## Task details
Copy the lines below that contain "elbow".

## Excerpted data
++++
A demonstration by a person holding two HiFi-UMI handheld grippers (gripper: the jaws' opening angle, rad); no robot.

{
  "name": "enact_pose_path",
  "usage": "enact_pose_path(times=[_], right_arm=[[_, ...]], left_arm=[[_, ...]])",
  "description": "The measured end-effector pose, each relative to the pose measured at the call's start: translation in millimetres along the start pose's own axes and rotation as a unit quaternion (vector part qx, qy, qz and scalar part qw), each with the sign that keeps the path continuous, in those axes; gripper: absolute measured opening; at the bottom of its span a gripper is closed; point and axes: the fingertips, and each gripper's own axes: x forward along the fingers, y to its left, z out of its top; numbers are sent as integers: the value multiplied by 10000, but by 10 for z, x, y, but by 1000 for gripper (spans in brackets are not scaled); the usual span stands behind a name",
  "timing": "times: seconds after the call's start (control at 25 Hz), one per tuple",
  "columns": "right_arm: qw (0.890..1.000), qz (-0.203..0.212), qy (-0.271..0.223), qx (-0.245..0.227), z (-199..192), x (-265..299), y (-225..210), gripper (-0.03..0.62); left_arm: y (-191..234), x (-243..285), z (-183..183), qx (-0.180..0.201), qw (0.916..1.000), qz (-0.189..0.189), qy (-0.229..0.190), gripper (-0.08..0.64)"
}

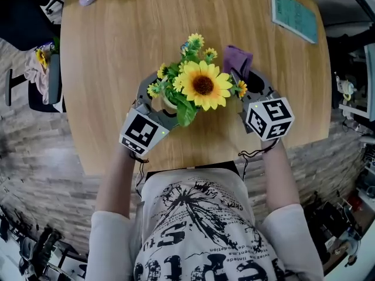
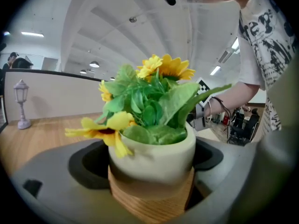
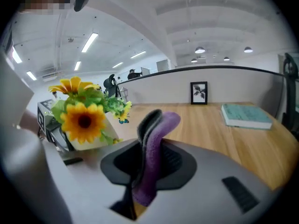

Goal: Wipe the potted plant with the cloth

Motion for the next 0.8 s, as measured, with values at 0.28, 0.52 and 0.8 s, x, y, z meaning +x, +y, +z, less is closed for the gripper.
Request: enact_pose_path(times=[0.28,0.52,0.8], right_arm=[[9999,103,-36,-54,-264,63,-170,80],[9996,222,32,-197,-204,69,-155,80],[9982,443,24,-407,-87,95,-161,80]], left_arm=[[-211,255,-480,180,9993,-182,284,519],[-196,228,-610,306,9975,-145,619,520],[-190,301,-739,366,9961,-95,794,520]])
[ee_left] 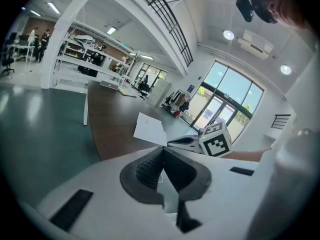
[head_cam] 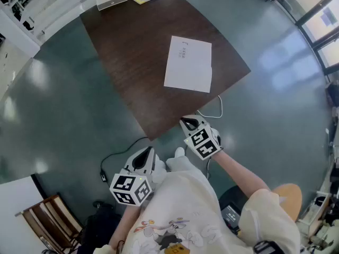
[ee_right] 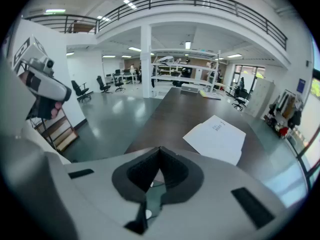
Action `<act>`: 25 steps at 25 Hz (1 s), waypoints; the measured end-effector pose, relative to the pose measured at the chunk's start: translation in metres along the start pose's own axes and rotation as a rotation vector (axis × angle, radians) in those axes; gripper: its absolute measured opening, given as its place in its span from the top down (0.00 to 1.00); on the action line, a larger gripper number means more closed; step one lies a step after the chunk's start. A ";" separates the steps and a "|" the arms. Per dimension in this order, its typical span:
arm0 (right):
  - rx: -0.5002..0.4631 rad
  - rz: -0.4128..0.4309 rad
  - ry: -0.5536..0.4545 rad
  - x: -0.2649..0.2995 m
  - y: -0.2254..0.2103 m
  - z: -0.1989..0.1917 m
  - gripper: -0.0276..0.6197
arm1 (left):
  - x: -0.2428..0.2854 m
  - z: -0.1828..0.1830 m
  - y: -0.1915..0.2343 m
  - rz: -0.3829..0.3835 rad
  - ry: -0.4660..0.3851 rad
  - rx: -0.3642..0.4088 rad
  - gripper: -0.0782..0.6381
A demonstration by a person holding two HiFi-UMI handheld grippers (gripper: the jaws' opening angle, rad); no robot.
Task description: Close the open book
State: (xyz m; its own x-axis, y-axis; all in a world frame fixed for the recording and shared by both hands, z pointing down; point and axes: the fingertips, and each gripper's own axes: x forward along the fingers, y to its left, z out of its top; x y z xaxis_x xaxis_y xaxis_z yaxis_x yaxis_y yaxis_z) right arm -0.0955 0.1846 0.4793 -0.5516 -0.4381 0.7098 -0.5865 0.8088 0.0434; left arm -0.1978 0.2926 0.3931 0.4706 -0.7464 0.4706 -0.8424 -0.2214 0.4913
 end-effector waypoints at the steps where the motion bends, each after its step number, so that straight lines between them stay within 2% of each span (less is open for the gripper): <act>1: 0.052 -0.010 -0.025 -0.015 0.000 -0.003 0.95 | 0.004 -0.001 -0.010 -0.001 0.005 0.015 0.88; 5: 0.241 -0.038 -0.113 -0.069 0.010 -0.011 0.95 | 0.016 -0.009 -0.037 -0.002 0.036 0.057 0.88; 8: 0.320 -0.050 -0.155 -0.093 0.026 -0.015 0.95 | 0.025 -0.016 -0.047 -0.001 0.065 0.081 0.88; 14: 0.386 -0.094 -0.214 -0.106 0.034 -0.016 0.95 | 0.034 -0.023 -0.052 0.013 0.099 0.109 0.88; 19: 0.446 -0.077 -0.251 -0.114 0.026 -0.014 0.95 | 0.039 -0.028 -0.060 0.018 0.102 0.111 0.88; 25: 0.487 -0.075 -0.258 -0.128 0.004 -0.029 0.95 | 0.046 -0.027 -0.077 0.045 0.097 0.100 0.88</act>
State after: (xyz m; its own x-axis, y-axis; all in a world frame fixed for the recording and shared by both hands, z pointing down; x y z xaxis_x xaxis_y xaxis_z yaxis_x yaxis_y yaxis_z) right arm -0.0107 0.2551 0.4090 -0.5891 -0.6188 0.5197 -0.8025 0.5234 -0.2865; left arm -0.1041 0.2918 0.3969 0.4505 -0.6939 0.5617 -0.8831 -0.2539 0.3946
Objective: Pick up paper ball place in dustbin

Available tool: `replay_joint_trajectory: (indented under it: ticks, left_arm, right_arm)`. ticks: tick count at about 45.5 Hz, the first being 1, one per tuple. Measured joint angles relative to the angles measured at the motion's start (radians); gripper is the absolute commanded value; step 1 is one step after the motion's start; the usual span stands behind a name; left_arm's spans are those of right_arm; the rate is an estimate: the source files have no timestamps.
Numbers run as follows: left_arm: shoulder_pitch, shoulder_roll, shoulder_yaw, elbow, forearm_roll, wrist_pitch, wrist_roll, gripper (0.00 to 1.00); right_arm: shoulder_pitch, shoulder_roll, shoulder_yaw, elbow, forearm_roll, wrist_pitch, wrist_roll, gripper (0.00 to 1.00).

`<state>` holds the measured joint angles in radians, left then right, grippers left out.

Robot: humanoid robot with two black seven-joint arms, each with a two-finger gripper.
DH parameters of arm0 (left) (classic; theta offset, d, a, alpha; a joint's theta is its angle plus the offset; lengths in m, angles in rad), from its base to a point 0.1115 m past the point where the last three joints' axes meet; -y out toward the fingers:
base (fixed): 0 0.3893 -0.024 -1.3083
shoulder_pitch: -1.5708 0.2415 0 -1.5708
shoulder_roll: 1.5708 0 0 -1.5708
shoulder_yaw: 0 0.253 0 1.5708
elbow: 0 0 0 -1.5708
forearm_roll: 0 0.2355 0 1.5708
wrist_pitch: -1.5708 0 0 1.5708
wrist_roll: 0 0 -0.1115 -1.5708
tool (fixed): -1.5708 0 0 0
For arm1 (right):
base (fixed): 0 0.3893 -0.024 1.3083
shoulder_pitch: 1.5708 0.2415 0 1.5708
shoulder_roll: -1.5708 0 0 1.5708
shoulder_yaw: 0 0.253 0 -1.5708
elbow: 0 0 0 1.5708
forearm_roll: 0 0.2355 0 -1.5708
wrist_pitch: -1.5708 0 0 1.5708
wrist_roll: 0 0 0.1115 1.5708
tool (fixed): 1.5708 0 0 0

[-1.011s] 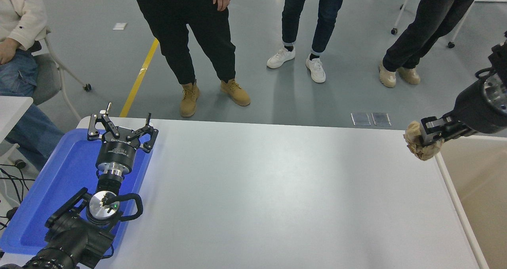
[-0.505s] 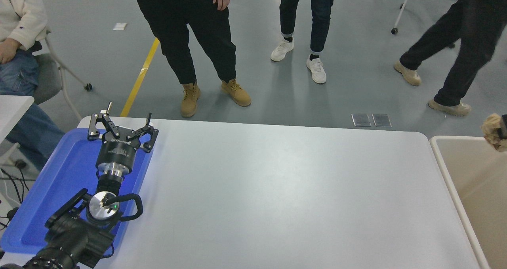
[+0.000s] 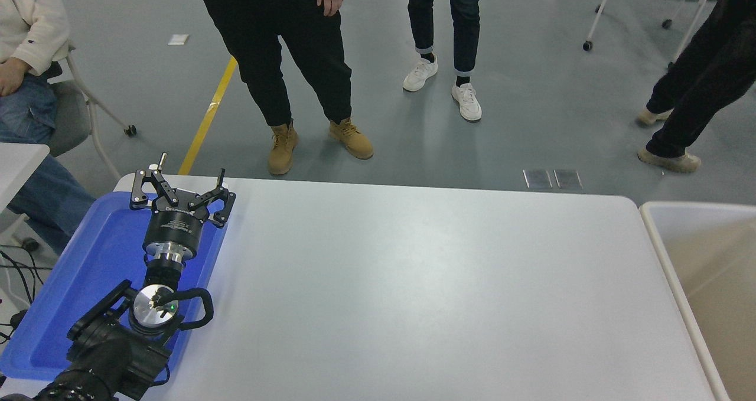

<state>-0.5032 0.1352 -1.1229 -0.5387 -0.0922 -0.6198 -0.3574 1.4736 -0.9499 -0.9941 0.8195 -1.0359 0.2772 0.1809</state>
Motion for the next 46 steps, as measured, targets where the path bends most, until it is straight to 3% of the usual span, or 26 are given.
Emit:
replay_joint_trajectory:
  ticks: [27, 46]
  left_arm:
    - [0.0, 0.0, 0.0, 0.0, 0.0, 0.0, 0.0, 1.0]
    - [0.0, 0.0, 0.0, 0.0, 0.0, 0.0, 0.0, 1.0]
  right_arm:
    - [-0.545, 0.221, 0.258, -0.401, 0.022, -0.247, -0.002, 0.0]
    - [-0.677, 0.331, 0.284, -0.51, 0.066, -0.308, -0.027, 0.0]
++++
## Exercise output
Numbers run as follows: left_arm: shoulder_pitch, shoulder_roll, shoulder_yaw, elbow, forearm_roll, wrist_pitch, wrist_roll, gripper (0.00 to 1.00); right_arm: shoulder_pitch, shoulder_roll, shoulder_yaw, elbow, forearm_roll, wrist_pitch, wrist_roll, gripper (0.00 to 1.00).
elbow: 0 0 0 -1.5708
elbow: 0 0 0 1.5708

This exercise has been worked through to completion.